══ INPUT DATA ══

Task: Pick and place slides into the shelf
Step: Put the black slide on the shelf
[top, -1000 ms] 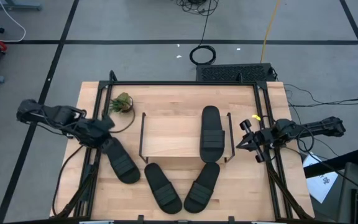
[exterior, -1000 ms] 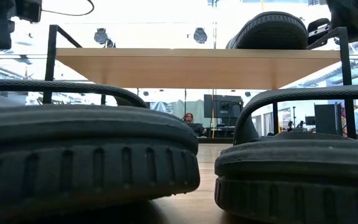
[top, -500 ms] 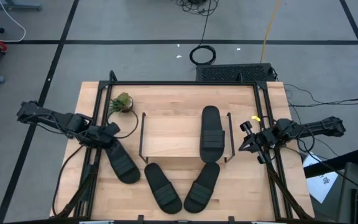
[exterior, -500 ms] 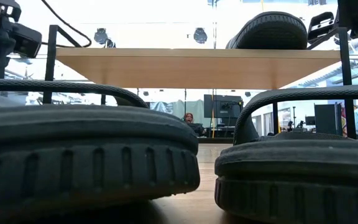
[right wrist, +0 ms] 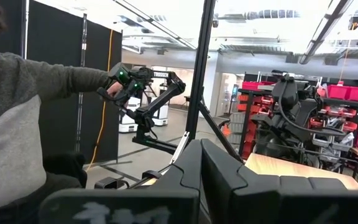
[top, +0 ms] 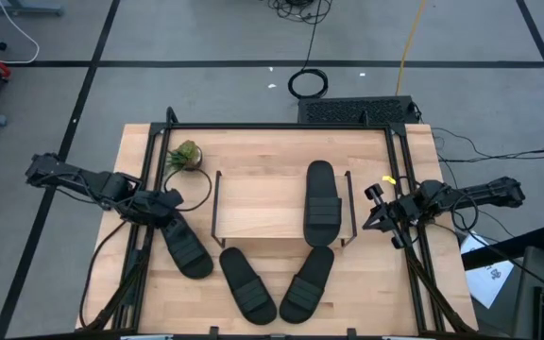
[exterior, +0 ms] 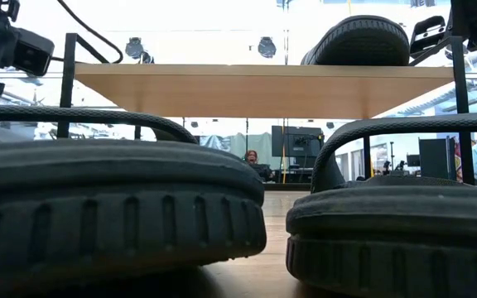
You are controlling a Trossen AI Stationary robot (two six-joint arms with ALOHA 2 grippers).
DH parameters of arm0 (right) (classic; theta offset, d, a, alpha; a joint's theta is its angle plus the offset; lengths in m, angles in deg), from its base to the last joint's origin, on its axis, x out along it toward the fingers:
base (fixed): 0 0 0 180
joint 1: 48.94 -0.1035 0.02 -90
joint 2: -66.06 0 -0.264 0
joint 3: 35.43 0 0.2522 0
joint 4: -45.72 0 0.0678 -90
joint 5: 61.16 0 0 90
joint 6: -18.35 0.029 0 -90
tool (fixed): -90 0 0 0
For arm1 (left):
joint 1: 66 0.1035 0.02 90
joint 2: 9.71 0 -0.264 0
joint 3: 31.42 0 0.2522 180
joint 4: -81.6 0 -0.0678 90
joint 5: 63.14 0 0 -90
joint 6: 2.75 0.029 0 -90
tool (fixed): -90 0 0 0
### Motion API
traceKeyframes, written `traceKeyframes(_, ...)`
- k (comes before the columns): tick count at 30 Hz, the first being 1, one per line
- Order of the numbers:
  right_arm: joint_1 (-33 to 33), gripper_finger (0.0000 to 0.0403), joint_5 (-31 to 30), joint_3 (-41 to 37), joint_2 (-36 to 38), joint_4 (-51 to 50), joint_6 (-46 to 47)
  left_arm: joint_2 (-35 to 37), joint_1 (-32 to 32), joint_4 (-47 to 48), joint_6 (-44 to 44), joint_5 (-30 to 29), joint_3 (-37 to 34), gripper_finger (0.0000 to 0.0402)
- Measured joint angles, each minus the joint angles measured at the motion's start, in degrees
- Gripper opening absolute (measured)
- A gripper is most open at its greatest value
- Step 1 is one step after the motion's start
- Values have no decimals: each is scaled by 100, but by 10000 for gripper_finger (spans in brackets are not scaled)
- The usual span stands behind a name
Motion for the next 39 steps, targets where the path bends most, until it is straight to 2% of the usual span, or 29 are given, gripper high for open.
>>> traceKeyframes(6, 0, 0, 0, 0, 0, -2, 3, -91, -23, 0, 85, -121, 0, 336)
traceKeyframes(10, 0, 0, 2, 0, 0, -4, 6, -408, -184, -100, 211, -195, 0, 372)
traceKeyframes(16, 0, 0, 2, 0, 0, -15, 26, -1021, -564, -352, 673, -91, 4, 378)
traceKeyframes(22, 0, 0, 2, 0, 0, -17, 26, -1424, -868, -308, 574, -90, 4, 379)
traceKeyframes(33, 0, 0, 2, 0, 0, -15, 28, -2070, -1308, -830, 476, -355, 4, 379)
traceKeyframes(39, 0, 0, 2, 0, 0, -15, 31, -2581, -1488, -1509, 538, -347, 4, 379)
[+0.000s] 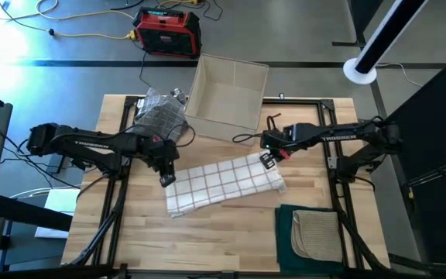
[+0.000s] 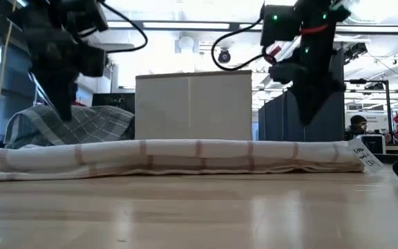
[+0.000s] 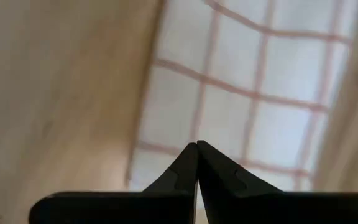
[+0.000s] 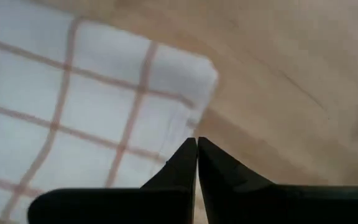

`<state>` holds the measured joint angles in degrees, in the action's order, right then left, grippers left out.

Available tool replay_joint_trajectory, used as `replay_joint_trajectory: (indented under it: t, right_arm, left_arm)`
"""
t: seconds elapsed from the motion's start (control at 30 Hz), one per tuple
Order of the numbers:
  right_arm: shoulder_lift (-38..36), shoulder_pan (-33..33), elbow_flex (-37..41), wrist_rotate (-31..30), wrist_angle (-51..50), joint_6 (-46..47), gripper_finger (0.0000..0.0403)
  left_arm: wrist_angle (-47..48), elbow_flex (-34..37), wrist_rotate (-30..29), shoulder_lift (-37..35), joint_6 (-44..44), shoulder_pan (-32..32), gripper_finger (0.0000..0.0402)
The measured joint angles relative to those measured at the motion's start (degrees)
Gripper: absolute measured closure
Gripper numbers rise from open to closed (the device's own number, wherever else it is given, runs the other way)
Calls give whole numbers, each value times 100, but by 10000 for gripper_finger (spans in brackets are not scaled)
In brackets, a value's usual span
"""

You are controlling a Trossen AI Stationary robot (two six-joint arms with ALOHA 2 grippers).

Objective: Fold towel
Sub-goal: Fold the white patterned towel

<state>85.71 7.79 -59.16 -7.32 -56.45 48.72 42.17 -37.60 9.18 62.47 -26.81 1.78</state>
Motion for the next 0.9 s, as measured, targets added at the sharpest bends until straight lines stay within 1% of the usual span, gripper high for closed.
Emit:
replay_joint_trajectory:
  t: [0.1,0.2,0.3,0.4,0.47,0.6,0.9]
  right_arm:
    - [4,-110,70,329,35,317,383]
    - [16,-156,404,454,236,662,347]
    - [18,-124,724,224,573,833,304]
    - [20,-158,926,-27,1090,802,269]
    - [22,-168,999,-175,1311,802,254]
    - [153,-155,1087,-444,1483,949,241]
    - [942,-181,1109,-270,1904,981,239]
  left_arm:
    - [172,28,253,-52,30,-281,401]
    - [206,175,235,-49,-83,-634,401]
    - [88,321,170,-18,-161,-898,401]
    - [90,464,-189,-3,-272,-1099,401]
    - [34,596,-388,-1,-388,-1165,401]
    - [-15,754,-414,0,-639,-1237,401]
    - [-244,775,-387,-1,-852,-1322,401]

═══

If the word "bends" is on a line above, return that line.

> [WRITTEN ANSWER]
Motion for the next 39 steps, targets where the path bends most, until it is straight to 2% of the usual span, or 29 are given, gripper high for open.
Motion for the next 0.9 s, as measured, targets added at the sharpest bends until straight lines stay within 1% of the usual span, gripper high for closed.

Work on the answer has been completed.